2013-09-10 Thread E.Pasma

Op 10 sep 2013, om 19:48 heeft Simon Slavin het volgende geschreven:



On 10 Sep 2013, at 4:15pm, Harmen de Jong - CoachR Group B.V. har...@coachr.com 
 wrote:


That is something we suspected too. We already made some tests  
where we timed the time needed for all memory allocations executed  
in the entire operation. In total for the 1 tables test this  
was somewhere around 25 msec. Since this is just a little overhead  
and the instructions as you point out have a linear increasement  
this still does not explain the polynomial increasement in  
preperation time.


Polynomial time would be explained if the software is scanning every  
item in a list of lists for each table mentioned.  So a guess about  
what's happening is that for each DELETE FROM instruction the  
software has to look up the entry being deleted, and to check that  
none of the items in any of the other tables refers to it.

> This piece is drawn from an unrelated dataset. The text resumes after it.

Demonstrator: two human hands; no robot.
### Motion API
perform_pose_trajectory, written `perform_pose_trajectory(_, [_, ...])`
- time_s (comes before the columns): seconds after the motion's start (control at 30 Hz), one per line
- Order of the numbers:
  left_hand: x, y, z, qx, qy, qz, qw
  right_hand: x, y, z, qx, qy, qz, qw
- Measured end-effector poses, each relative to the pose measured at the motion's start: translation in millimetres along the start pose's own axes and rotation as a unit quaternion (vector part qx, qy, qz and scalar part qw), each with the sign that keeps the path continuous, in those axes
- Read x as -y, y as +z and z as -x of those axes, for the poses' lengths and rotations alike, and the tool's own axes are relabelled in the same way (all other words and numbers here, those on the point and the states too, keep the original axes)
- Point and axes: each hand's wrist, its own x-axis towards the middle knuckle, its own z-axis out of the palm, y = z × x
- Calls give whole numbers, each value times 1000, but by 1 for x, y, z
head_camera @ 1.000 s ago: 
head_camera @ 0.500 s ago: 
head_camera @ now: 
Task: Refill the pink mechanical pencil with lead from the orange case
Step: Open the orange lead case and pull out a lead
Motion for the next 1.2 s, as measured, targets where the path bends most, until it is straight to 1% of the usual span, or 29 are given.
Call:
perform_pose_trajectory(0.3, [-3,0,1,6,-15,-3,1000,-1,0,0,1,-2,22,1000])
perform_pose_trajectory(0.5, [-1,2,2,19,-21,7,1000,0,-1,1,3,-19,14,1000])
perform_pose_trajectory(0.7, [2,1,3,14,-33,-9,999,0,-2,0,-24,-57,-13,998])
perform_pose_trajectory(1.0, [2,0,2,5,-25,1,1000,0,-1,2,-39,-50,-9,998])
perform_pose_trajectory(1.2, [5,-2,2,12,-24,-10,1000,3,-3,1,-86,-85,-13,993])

This makes sense given how FOREIGN KEYs are implemented in SQLite:  
there is no master 'check-for-changes' table, but each table which  
has the foreign key has to be scanned.  It is irrelevant that there  
are no entries in any of these tables: the table (actually, the  
index) still has to be found so that SQLite can figure out that  
there are no entries in it.  Because SQLite hashes table names,  
rather than scanning a simple list, it is scanning a list of lists.   
Hence, polynomial time.


I see that E. Pasma has posted that the long scanning time has been  
fixed in a later release.  Good.


Simon
My suppositions that the time was spent in the execute step and that  
this has been fixed in the new release appeared both wrong. Thus I may  
be wrong again but I think to have an explanation now.
It is as Simon guesses that a list of lists is being scanned. It is  
however not the contents of tables being scanned, but the list of  
foreign key constraints as is loaded in memory when a database is  
opened. When preparing a DELETE statement,  the global list of FK's is  
scanned to see if the current table is referred. This is the outer  
loop. If a referring FK is found and if this has an ON DELETE clause,  
comes an inner loop on the same global list to see if the referrer is  
referred to itself. In the case that every table has such a  
constraint, as is the case here, the time becomes n * n. If I'm right  
this is hard to fix and inherent to the representation of the database  
schema in memory.


This also means that if you leave out the cascading delete from the  
constraints the time becomes linear. Actually that is what I observed  
before coming with above explanation. This was easy to check by  
extractingg the schemas from the test databases and removing ON ..  
CASCADE. Thanks for making these database available.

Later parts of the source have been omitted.